EXERCISE DIRECTIONS: When you copy the entries, omit the images and keep every word as it is.

Saved data entries:
------

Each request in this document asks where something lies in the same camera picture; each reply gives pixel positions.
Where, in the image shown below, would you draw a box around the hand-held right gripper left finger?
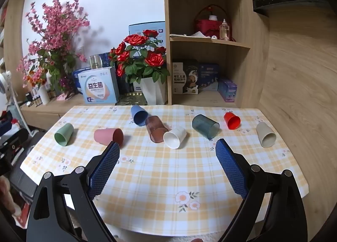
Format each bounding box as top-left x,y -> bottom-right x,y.
26,141 -> 120,242

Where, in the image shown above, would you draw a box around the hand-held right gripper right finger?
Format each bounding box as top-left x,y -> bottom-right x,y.
215,138 -> 308,242

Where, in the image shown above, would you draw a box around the pink cup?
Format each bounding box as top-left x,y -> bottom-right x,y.
94,128 -> 124,149

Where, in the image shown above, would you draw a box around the beige cup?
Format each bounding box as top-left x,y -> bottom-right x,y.
256,122 -> 277,148

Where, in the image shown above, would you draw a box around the red cup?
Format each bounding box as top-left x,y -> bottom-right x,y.
223,112 -> 241,130

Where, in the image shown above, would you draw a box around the dark teal translucent cup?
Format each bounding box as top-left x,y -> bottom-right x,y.
192,114 -> 220,141

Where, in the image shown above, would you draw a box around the green cup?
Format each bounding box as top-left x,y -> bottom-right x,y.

------

SOLUTION FOR THIS TASK:
Each request in this document asks where something lies in the same camera picture; each reply gives pixel positions.
Where, in the image shown below, would you draw a box around the hand-held right gripper left finger?
Format each bounding box as top-left x,y -> bottom-right x,y.
26,141 -> 120,242

Where, in the image shown above, would you draw a box around the hand-held right gripper right finger?
Format each bounding box as top-left x,y -> bottom-right x,y.
215,138 -> 308,242

Where, in the image shown above, would you draw a box around the pink cup?
Format each bounding box as top-left x,y -> bottom-right x,y.
94,128 -> 124,149

Where, in the image shown above, would you draw a box around the beige cup?
Format each bounding box as top-left x,y -> bottom-right x,y.
256,122 -> 277,148

Where, in the image shown above, would you draw a box around the red cup?
Format each bounding box as top-left x,y -> bottom-right x,y.
223,112 -> 241,130

Where, in the image shown above, would you draw a box around the dark teal translucent cup?
Format each bounding box as top-left x,y -> bottom-right x,y.
192,114 -> 220,141

Where, in the image shown above, would you draw a box around the green cup?
Format each bounding box as top-left x,y -> bottom-right x,y.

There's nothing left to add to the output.